Whipple was an active volunteer and advisor to the American Red Cross. In 1917 and with the rank of Major, he was appointed Deputy Commissioner to Russia. Whipple, along with his colleagues C.-E. A. Winslow and Malcolm Pirnie, was part of a large group of people who traveled to Russia to during the time of the Kerensky government.

He also served Chief of the Department of Sanitation in the League of Red Cross Societies in Geneva, Switzerland. In this capacity he studied typhus fever in Romania.

===Whipple's Index===
Whipple was also the author of a technique, called Whipple's Index, to measure the degree to which respondents' ages in surveys were affected by rounding or other kinds of culturally affected mis-reporting.

==Personal life==

During his adult life, Whipple lived primarily in New York City and Cambridge, Massachusetts. On June 29, 1893, he married Mary E. Rayner of Chelsea, Massachusetts. They had one daughter and one son: Marion (Mrs. Gerald M. Keith) and Joseph Rayner Whipple.

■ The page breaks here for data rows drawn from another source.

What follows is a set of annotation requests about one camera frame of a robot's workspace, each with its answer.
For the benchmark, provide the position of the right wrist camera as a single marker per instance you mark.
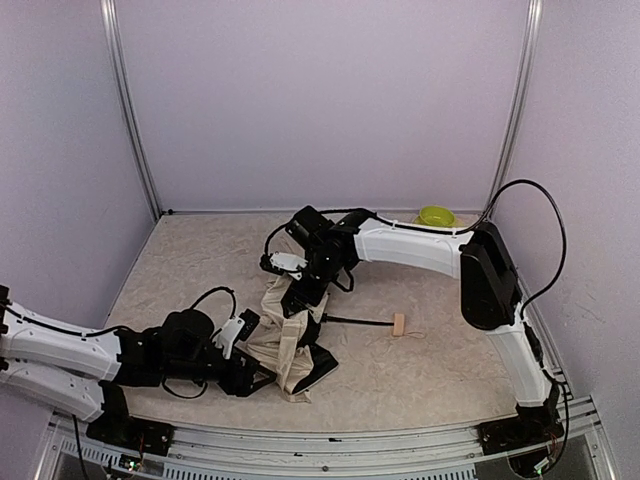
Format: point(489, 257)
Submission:
point(281, 263)

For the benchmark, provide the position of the beige round plate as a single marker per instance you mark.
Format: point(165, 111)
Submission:
point(460, 220)

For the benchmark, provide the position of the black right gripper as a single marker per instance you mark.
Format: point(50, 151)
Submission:
point(297, 302)

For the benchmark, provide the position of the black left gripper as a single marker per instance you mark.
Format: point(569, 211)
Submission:
point(238, 373)

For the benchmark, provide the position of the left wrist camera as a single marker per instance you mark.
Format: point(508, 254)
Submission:
point(238, 328)

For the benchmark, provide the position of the corner aluminium post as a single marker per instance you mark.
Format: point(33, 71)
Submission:
point(518, 102)
point(112, 32)

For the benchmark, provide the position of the beige folding umbrella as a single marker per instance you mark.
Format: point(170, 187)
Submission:
point(287, 341)

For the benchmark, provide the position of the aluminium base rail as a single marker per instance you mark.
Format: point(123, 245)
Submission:
point(445, 452)

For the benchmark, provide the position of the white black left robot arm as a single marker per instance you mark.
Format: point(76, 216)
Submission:
point(83, 371)

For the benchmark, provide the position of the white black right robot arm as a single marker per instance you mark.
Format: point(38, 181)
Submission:
point(476, 257)

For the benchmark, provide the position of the right corner aluminium post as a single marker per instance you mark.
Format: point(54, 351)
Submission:
point(518, 102)

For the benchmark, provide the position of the green plastic bowl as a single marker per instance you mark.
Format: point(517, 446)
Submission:
point(437, 216)

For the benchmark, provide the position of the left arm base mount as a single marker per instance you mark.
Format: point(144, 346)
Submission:
point(143, 436)

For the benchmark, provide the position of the left corner aluminium post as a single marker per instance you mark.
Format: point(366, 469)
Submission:
point(112, 32)

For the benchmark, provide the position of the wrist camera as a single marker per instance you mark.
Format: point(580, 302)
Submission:
point(238, 328)
point(281, 263)

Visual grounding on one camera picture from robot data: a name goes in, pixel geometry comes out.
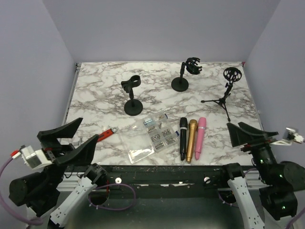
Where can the clear plastic bag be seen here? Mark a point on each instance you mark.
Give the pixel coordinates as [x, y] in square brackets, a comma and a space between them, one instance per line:
[136, 142]

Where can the clear plastic screw organizer box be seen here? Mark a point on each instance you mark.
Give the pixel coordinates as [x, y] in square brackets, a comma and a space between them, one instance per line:
[160, 131]

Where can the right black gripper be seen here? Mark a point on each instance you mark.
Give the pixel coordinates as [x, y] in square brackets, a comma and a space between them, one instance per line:
[239, 135]

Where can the black tripod microphone stand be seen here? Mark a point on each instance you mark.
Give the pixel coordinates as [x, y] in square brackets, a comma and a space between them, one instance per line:
[231, 75]

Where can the gold microphone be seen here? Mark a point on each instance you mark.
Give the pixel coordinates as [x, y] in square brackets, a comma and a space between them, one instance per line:
[191, 139]

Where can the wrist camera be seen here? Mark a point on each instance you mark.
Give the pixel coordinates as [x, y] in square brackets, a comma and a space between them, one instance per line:
[34, 159]
[290, 136]

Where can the pink microphone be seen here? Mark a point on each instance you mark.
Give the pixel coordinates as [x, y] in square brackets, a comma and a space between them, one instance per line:
[200, 136]

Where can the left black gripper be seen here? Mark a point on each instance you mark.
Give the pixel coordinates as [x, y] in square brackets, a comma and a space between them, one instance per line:
[84, 154]

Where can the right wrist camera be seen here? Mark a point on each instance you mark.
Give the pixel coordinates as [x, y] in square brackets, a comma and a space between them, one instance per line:
[290, 136]

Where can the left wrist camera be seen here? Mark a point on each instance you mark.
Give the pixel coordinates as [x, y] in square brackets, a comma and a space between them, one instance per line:
[34, 159]

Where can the black clip microphone stand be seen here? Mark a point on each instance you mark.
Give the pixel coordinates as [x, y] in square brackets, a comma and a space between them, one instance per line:
[132, 107]

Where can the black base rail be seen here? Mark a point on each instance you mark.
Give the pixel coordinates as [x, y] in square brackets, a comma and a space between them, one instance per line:
[163, 181]

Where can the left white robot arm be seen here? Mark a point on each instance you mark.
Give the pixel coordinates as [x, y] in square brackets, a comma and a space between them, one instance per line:
[38, 191]

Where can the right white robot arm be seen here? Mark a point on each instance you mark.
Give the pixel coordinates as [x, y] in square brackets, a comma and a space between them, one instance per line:
[282, 179]

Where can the black microphone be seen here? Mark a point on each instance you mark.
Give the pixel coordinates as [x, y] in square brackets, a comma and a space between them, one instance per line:
[183, 134]

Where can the red adjustable wrench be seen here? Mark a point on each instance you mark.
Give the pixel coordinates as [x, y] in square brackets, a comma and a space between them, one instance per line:
[107, 133]

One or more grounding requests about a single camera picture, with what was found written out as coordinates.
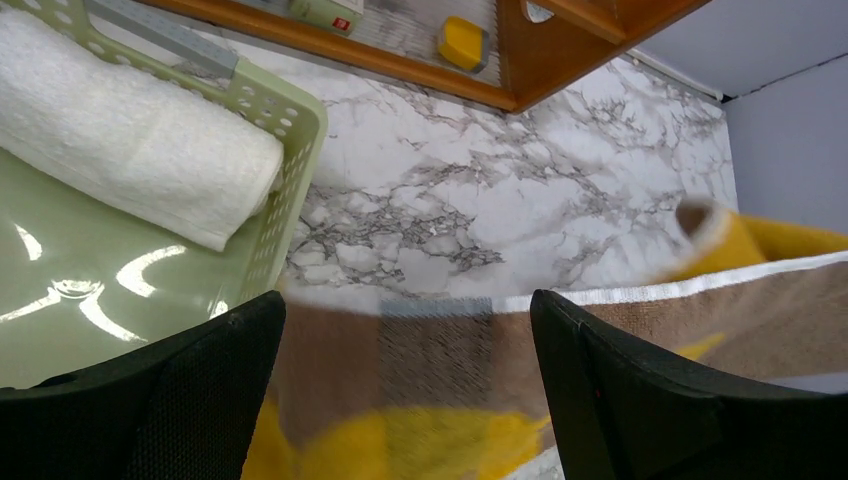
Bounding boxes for wooden shelf rack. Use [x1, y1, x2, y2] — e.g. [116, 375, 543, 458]
[153, 1, 703, 113]

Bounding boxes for yellow small object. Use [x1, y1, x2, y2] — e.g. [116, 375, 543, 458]
[436, 16, 491, 74]

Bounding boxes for green plastic basket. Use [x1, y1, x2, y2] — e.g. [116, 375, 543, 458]
[1, 1, 328, 388]

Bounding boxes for white towel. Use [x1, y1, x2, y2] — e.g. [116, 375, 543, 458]
[1, 6, 283, 251]

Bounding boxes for brown yellow towels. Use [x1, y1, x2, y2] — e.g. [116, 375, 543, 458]
[242, 200, 847, 479]

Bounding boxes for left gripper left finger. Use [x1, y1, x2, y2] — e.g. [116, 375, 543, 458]
[1, 291, 286, 479]

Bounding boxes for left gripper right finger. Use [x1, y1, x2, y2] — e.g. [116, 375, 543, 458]
[530, 290, 847, 479]

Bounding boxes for white small box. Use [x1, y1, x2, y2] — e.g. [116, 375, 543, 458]
[288, 0, 365, 36]

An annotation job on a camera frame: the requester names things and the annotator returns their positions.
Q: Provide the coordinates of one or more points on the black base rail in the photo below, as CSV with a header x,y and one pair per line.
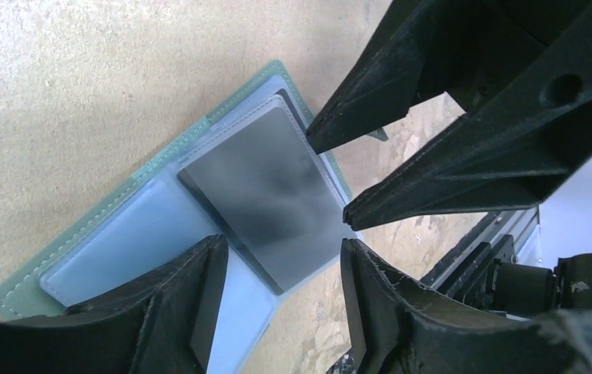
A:
x,y
461,274

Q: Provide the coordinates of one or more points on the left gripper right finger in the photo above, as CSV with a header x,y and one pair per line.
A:
x,y
399,325

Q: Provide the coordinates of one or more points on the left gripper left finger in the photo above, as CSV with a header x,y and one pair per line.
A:
x,y
161,322

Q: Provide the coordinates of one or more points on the dark grey credit card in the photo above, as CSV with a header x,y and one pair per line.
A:
x,y
270,194

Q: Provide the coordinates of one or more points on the green card holder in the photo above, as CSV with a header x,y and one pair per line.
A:
x,y
152,217

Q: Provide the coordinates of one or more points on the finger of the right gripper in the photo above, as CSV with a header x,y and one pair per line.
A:
x,y
418,51
510,154

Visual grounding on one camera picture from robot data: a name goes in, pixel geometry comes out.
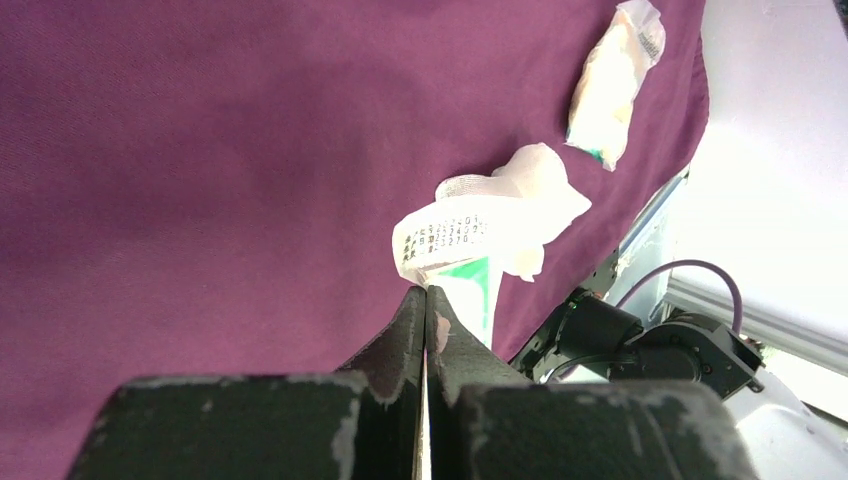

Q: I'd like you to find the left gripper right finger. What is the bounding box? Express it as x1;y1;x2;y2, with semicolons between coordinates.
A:
425;286;756;479

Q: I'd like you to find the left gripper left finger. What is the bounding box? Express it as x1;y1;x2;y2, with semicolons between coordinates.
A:
68;287;426;479

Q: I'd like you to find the white gauze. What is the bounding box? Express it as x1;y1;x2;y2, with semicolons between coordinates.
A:
435;143;592;283

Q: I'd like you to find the purple cloth wrap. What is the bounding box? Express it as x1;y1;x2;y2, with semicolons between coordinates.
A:
1;1;708;479

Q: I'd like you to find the beige gauze roll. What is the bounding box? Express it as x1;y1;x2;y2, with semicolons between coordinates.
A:
565;1;666;172

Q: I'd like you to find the white sterile packet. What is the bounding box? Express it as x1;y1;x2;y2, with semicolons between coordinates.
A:
391;195;502;348

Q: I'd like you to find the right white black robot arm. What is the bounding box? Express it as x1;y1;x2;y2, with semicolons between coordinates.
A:
511;288;847;479

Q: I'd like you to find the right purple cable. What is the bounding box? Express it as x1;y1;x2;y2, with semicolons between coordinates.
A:
614;259;745;335

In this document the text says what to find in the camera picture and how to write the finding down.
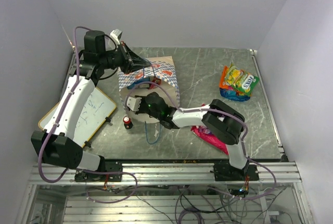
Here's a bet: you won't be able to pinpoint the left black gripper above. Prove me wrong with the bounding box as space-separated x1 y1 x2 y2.
100 42 151 75

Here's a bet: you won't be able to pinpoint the blue white snack packet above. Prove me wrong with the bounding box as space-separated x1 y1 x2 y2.
127 77 150 90

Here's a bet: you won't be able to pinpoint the blue checkered paper bag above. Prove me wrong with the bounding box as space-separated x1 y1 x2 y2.
118 56 180 106

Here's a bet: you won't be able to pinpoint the pink snack bag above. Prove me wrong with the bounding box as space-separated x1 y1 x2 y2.
191 126 228 155

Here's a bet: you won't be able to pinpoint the green yellow candy bag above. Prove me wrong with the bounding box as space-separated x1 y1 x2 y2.
224 63 260 96

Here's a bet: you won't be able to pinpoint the blue fruit candy bag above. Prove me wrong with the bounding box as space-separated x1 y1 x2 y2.
220 89 251 102

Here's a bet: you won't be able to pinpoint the orange Fox's candy bag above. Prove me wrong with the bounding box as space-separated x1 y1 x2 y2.
219 66 234 90

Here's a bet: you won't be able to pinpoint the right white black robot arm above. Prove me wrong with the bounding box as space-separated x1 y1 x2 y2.
135 92 249 180

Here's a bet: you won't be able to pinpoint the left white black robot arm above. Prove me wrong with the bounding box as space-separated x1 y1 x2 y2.
31 29 150 181

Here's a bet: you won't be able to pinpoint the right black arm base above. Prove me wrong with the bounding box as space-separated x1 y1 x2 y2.
210 161 259 181

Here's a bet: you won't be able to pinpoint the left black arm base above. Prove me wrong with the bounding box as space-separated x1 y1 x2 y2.
74 159 123 182

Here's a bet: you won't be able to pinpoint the red black small bottle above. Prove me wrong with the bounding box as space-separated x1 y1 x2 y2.
123 116 133 130

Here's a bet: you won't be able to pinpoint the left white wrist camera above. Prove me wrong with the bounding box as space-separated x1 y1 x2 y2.
109 29 122 45

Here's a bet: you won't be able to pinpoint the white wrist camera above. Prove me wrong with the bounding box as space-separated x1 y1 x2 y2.
109 29 122 45
125 96 142 112

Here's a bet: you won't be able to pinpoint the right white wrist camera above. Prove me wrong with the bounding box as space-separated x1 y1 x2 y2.
125 96 142 112

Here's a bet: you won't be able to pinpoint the small whiteboard with yellow frame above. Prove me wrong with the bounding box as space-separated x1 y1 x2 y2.
39 83 116 147

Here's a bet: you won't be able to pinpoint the aluminium rail frame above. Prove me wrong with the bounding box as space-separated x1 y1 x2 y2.
29 161 302 186

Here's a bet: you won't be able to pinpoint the loose cables under table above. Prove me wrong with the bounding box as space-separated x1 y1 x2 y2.
85 179 287 224

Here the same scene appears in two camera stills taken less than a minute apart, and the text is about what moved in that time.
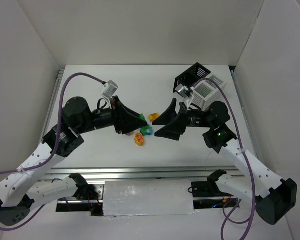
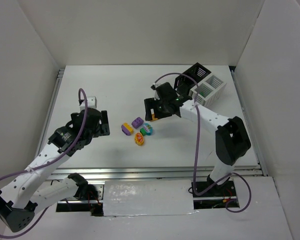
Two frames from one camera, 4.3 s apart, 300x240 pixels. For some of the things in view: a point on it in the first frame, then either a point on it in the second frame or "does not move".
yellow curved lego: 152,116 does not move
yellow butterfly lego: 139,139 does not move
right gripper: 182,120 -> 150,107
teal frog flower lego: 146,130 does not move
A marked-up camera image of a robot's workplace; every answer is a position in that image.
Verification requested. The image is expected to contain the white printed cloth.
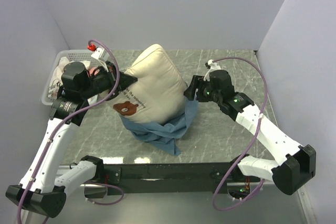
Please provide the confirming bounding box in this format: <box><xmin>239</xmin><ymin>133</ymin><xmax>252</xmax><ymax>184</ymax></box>
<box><xmin>47</xmin><ymin>56</ymin><xmax>91</xmax><ymax>99</ymax></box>

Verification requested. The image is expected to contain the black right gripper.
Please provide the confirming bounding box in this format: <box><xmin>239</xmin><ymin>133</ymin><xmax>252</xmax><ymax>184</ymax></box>
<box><xmin>183</xmin><ymin>75</ymin><xmax>222</xmax><ymax>104</ymax></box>

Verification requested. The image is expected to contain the black base beam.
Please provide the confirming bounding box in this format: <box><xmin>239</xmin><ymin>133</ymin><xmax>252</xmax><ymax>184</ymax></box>
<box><xmin>83</xmin><ymin>163</ymin><xmax>253</xmax><ymax>199</ymax></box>

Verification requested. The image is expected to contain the cream pillow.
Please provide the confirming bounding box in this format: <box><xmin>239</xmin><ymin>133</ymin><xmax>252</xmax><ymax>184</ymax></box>
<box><xmin>107</xmin><ymin>44</ymin><xmax>187</xmax><ymax>124</ymax></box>

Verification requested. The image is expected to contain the blue pillowcase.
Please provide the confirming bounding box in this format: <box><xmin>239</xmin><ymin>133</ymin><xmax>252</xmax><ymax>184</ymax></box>
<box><xmin>120</xmin><ymin>100</ymin><xmax>199</xmax><ymax>156</ymax></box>

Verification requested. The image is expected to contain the aluminium rail frame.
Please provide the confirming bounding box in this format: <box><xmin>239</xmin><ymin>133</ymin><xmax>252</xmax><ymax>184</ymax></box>
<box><xmin>15</xmin><ymin>108</ymin><xmax>317</xmax><ymax>224</ymax></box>

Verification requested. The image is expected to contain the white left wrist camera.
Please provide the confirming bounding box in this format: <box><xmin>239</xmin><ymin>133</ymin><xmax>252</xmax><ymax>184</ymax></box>
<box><xmin>87</xmin><ymin>44</ymin><xmax>109</xmax><ymax>70</ymax></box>

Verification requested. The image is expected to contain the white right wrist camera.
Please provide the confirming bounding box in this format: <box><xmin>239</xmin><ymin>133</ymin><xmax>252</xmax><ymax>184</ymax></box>
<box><xmin>203</xmin><ymin>59</ymin><xmax>221</xmax><ymax>81</ymax></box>

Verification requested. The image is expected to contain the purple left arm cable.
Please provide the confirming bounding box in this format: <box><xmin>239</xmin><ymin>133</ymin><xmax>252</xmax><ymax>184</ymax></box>
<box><xmin>16</xmin><ymin>39</ymin><xmax>124</xmax><ymax>224</ymax></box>

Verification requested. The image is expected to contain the white plastic basket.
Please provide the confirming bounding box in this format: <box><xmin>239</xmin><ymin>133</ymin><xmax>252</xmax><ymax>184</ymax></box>
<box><xmin>41</xmin><ymin>50</ymin><xmax>99</xmax><ymax>105</ymax></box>

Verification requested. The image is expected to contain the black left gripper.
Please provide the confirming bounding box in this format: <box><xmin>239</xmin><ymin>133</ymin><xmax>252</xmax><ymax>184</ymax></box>
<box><xmin>81</xmin><ymin>61</ymin><xmax>138</xmax><ymax>99</ymax></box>

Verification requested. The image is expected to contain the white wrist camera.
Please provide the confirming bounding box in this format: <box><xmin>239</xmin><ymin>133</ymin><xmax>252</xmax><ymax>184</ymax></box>
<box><xmin>87</xmin><ymin>44</ymin><xmax>109</xmax><ymax>70</ymax></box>
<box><xmin>203</xmin><ymin>59</ymin><xmax>221</xmax><ymax>81</ymax></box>

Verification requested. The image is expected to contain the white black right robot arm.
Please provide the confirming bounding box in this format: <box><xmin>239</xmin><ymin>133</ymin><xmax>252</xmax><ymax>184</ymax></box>
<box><xmin>184</xmin><ymin>70</ymin><xmax>316</xmax><ymax>195</ymax></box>

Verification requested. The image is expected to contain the pink cloth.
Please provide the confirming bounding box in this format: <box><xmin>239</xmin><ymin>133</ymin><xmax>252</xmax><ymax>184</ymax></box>
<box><xmin>89</xmin><ymin>67</ymin><xmax>101</xmax><ymax>78</ymax></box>

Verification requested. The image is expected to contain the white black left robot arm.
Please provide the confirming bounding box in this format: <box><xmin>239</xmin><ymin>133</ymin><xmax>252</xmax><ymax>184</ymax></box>
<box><xmin>6</xmin><ymin>62</ymin><xmax>137</xmax><ymax>218</ymax></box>

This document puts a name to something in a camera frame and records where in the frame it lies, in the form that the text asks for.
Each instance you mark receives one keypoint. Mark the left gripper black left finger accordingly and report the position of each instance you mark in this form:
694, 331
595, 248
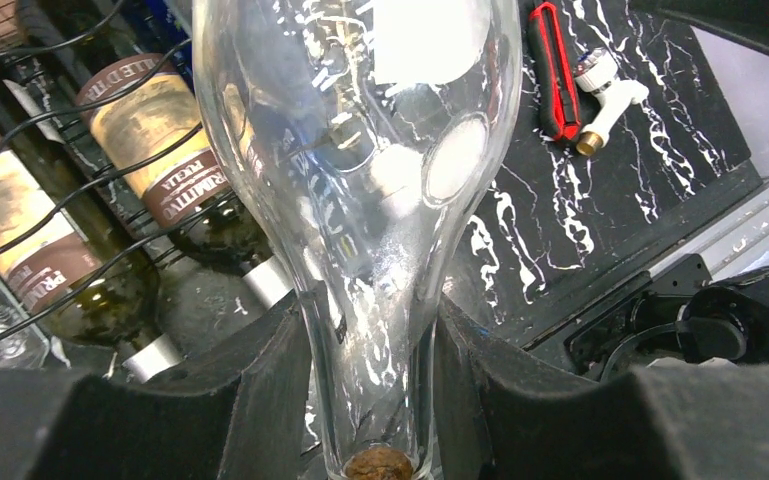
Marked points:
234, 412

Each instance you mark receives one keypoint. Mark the dark bottle with black cap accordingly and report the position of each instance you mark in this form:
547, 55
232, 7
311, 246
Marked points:
143, 115

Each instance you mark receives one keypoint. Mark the red black utility knife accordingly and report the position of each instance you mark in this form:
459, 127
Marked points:
559, 103

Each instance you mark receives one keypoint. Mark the clear bottle with cork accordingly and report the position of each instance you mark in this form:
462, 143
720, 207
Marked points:
362, 135

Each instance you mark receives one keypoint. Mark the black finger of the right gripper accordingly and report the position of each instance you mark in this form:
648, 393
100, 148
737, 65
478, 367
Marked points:
745, 22

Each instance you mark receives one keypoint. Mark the dark green wine bottle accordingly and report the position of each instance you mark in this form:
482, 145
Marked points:
33, 252

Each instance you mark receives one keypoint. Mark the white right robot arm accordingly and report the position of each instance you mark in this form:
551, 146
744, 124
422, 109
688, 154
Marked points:
681, 315

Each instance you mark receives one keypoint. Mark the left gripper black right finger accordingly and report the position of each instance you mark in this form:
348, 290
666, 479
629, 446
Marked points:
502, 413

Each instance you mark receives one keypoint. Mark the white plastic faucet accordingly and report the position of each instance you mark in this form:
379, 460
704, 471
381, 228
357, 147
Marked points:
596, 73

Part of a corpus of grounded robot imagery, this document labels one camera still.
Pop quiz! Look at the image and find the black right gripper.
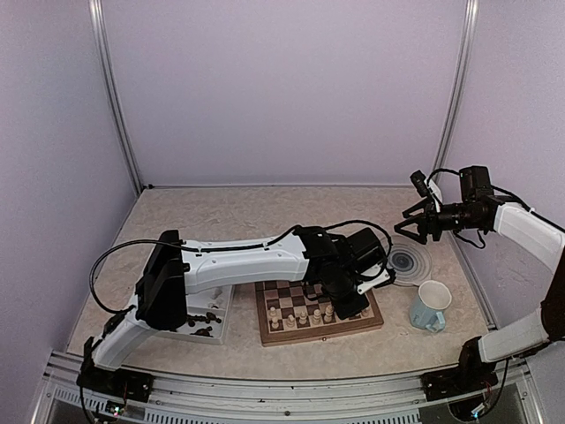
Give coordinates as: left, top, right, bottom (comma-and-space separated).
395, 197, 484, 244

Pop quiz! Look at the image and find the white chess queen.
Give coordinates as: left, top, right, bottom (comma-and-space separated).
323, 304, 334, 323

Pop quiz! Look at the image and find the white chess king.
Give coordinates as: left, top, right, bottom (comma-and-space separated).
312, 309, 322, 326

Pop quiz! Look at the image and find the white plastic divided tray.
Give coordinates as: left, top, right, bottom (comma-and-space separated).
174, 286, 234, 345

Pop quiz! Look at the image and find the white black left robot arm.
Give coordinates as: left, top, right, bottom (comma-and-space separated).
83, 221, 396, 393

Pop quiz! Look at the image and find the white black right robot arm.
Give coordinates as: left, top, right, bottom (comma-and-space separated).
395, 165, 564, 399

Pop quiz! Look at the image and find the wooden chess board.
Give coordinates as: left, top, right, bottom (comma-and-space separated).
255, 281, 384, 347

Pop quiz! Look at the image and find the light chess pieces pile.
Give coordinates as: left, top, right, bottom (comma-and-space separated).
207, 288, 224, 309

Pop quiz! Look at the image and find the dark chess pieces pile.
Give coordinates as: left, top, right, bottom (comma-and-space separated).
186, 312, 222, 337

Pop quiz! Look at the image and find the blue spiral ceramic plate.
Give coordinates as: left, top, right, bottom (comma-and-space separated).
388, 236, 433, 287

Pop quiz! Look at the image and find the light blue ceramic mug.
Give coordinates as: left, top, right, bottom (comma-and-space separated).
409, 280, 452, 333

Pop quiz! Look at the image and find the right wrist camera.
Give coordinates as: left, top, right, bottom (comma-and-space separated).
410, 170, 442, 212

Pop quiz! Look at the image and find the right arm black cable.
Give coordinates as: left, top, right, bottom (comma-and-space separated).
427, 166, 565, 248

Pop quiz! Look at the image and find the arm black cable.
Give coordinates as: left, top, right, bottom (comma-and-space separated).
87, 238, 186, 314
427, 166, 565, 248

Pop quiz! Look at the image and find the rear aluminium frame rail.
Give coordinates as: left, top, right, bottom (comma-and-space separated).
142, 183, 415, 192

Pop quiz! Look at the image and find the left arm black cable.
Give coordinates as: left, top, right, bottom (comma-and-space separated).
87, 238, 186, 314

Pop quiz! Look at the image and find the front aluminium rail base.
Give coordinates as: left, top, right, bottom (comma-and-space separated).
30, 352, 547, 423

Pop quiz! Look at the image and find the right aluminium frame post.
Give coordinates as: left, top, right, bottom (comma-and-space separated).
432, 0, 480, 170

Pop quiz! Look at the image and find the aluminium frame post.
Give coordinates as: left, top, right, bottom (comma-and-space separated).
88, 0, 144, 196
432, 0, 480, 170

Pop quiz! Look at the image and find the left aluminium frame post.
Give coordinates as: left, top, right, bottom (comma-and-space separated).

Whipple lent his name to the Life Extension Institute as a member of the Hygiene Reference Board—Public Health Administration. The institute, which was formed in 1913, promoted a number of useful public health measures including the development of uncontaminated water supplies. However, it also promoted eugenics which was a bio-social movement that included the sterilization of defective people.

==Professional associations and commissions==

Whipple was active in a long list of professional associations and he served on numerous national and international commissions. He was elected to the American Public Health Association in 1899. Whipple became involved in the Committee on Standard Methods of Water Analysis, which was chaired by his friend George W. Fuller. In 1922, he was elected as a Charter Fellow of the APHA.

George C. Whipple was also honored as a Fellow of the following institutions: American Academy of Arts and Sciences, American Association for the Advancement of Science, and Royal Sanitary Institute. In 1973, he was inducted into the American Water Works Association Water Industry Hall of Fame.

==Limited list of publications==

- Whipple, George C. (1899). The Microscopy of Drinking-Water. New York:John Wiley & Sons.
- Whipple, George C. (1902). "On the Practical Value of Presumptive Tests for Bacillus Coli in Water." Public Health Pap Rep. 28: 422–31.
- Whipple, George C. (1906). "Disinfection as a Means of Water Purification." Proceedings AWWA. 266–80.
- Whipple, George C. (1906). "Disinfection as a Means of Water Purification." The Surveyor. 30:768, October 5. 413–6.
- Whipple, George C. (1907). The Value of Pure Water. New York:John Wiley & Sons.
- Whipple, George C. (1908). Typhoid Fever: Its Causation, Transmission and Prevention. New York:Wiley. Typhoid Fever, archive.org
- Whipple, George C. (1917). State Sanitation. Cambridge:Harvard University Press.
- Ward, Henry B. and Whipple, George C. (1918). Fresh-Water Biology. New York:John Wiley & Sons.
- Whipple, George C. (1919). . Vital Statistics: An introduction to the science of democracy. New York:John Wiley & Sons.
- Jordan, E. O., Whipple, G. C., and Winslow, C.-E. A. (1924). A Pioneer of Public Health: William Thompson Sedgwick. New Haven, Conn.: Yale University Press.